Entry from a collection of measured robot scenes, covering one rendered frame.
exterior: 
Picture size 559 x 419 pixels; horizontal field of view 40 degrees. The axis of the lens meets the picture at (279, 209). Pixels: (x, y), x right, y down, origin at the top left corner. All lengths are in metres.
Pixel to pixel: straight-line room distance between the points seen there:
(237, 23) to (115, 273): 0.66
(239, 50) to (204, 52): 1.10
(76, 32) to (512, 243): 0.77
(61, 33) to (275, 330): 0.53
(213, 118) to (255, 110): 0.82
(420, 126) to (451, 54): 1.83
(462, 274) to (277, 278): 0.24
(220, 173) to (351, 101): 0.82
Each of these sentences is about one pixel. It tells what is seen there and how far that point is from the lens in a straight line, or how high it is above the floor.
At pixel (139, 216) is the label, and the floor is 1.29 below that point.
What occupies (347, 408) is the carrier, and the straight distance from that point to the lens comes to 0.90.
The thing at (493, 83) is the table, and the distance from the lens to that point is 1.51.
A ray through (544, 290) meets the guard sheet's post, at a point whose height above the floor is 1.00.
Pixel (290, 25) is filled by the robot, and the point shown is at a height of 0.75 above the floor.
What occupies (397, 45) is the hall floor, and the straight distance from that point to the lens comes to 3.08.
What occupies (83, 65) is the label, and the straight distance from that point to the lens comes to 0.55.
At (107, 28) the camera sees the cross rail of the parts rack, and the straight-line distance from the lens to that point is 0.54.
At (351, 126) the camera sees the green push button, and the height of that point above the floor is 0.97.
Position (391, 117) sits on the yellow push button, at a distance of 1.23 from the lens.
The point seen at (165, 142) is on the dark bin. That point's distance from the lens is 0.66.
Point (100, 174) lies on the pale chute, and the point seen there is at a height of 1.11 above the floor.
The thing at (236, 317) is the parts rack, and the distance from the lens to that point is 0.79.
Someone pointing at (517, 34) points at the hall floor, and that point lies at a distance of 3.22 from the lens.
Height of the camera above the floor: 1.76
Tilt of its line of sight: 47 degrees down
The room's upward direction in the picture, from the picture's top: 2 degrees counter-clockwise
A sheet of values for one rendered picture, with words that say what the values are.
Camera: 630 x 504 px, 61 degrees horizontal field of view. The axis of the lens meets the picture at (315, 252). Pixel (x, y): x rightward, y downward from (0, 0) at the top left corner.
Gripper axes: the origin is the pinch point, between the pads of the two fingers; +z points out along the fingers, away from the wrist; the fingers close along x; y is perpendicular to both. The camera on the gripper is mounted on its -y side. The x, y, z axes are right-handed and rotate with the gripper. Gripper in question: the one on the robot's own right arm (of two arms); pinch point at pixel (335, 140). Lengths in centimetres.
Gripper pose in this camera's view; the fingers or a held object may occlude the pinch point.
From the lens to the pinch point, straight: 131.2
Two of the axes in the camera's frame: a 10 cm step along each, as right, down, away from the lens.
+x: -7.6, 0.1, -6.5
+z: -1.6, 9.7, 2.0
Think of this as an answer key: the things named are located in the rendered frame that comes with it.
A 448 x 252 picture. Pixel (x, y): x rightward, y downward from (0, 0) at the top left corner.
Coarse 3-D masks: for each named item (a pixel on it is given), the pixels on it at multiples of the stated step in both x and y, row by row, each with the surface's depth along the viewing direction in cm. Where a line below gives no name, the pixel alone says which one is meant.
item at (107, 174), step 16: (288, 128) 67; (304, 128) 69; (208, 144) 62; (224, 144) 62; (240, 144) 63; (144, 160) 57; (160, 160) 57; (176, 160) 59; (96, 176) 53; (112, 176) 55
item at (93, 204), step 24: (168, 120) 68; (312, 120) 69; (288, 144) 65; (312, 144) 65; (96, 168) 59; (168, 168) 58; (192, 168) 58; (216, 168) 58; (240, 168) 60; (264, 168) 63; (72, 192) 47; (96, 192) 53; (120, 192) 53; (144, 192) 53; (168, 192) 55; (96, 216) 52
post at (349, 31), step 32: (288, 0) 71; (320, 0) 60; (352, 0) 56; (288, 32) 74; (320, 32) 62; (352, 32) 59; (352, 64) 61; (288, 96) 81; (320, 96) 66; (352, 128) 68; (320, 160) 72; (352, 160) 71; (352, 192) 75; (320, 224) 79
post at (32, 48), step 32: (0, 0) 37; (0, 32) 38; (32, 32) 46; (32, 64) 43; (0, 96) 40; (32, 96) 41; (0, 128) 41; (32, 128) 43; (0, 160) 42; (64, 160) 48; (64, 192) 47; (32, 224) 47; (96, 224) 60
____________________
:: Requirement ::
Copy out all of the data exactly, leaving nothing out.

:: Reply to the task ::
Entry from a collection of measured robot scenes, covering one rendered frame.
exterior: 
Picture size 559 x 419 pixels; horizontal field of view 40 degrees. The axis of the lens meets the picture at (279, 209). Pixels: (x, y), x right, y down, origin at the top left corner. All lengths are in metres.
Pixel to pixel: straight-line room distance between the points seen there:
(237, 23) to (115, 273): 0.66
(239, 50) to (204, 52): 1.10
(76, 32) to (512, 243): 0.77
(61, 33) to (275, 330): 0.53
(213, 118) to (255, 110): 0.82
(420, 126) to (451, 54): 1.83
(462, 274) to (277, 278): 0.24
(220, 173) to (351, 101): 0.82
Each of these sentences is about one pixel. It tells what is seen there and how far that point is from the lens in a straight line, or how high it is above the floor.
At pixel (139, 216) is the label, and the floor is 1.29 below that point.
What occupies (347, 408) is the carrier, and the straight distance from that point to the lens comes to 0.90.
The thing at (493, 83) is the table, and the distance from the lens to that point is 1.51.
A ray through (544, 290) meets the guard sheet's post, at a point whose height above the floor is 1.00.
Pixel (290, 25) is filled by the robot, and the point shown is at a height of 0.75 above the floor.
What occupies (397, 45) is the hall floor, and the straight distance from that point to the lens comes to 3.08.
What occupies (83, 65) is the label, and the straight distance from that point to the lens comes to 0.55.
At (107, 28) the camera sees the cross rail of the parts rack, and the straight-line distance from the lens to that point is 0.54.
At (351, 126) the camera sees the green push button, and the height of that point above the floor is 0.97.
Position (391, 117) sits on the yellow push button, at a distance of 1.23 from the lens.
The point seen at (165, 142) is on the dark bin. That point's distance from the lens is 0.66.
Point (100, 174) lies on the pale chute, and the point seen there is at a height of 1.11 above the floor.
The thing at (236, 317) is the parts rack, and the distance from the lens to that point is 0.79.
Someone pointing at (517, 34) points at the hall floor, and that point lies at a distance of 3.22 from the lens.
Height of the camera above the floor: 1.76
Tilt of its line of sight: 47 degrees down
The room's upward direction in the picture, from the picture's top: 2 degrees counter-clockwise
A sheet of values for one rendered picture, with words that say what the values are.
Camera: 630 x 504 px, 61 degrees horizontal field of view. The axis of the lens meets the picture at (315, 252). Pixel (x, y): x rightward, y downward from (0, 0) at the top left corner.
Gripper axes: the origin is the pinch point, between the pads of the two fingers; +z points out along the fingers, away from the wrist; the fingers close along x; y is perpendicular to both. The camera on the gripper is mounted on its -y side. The x, y, z axes are right-handed and rotate with the gripper. Gripper in question: the one on the robot's own right arm (of two arms); pinch point at pixel (335, 140). Lengths in centimetres.
Gripper pose in this camera's view; the fingers or a held object may occlude the pinch point.
From the lens to the pinch point, straight: 131.2
Two of the axes in the camera's frame: a 10 cm step along each, as right, down, away from the lens.
+x: -7.6, 0.1, -6.5
+z: -1.6, 9.7, 2.0
Think of this as an answer key: the things named are located in the rendered frame that comes with it.
A 448 x 252 picture. Pixel (x, y): x rightward, y downward from (0, 0) at the top left corner.
Coarse 3-D masks: for each named item (a pixel on it is given), the pixels on it at multiples of the stated step in both x and y, row by row, each with the surface's depth along the viewing direction in cm. Where a line below gives no name, the pixel alone says which one is meant.
item at (107, 174), step 16: (288, 128) 67; (304, 128) 69; (208, 144) 62; (224, 144) 62; (240, 144) 63; (144, 160) 57; (160, 160) 57; (176, 160) 59; (96, 176) 53; (112, 176) 55
item at (93, 204), step 24: (168, 120) 68; (312, 120) 69; (288, 144) 65; (312, 144) 65; (96, 168) 59; (168, 168) 58; (192, 168) 58; (216, 168) 58; (240, 168) 60; (264, 168) 63; (72, 192) 47; (96, 192) 53; (120, 192) 53; (144, 192) 53; (168, 192) 55; (96, 216) 52
post at (349, 31), step 32: (288, 0) 71; (320, 0) 60; (352, 0) 56; (288, 32) 74; (320, 32) 62; (352, 32) 59; (352, 64) 61; (288, 96) 81; (320, 96) 66; (352, 128) 68; (320, 160) 72; (352, 160) 71; (352, 192) 75; (320, 224) 79
post at (32, 48), step 32: (0, 0) 37; (0, 32) 38; (32, 32) 46; (32, 64) 43; (0, 96) 40; (32, 96) 41; (0, 128) 41; (32, 128) 43; (0, 160) 42; (64, 160) 48; (64, 192) 47; (32, 224) 47; (96, 224) 60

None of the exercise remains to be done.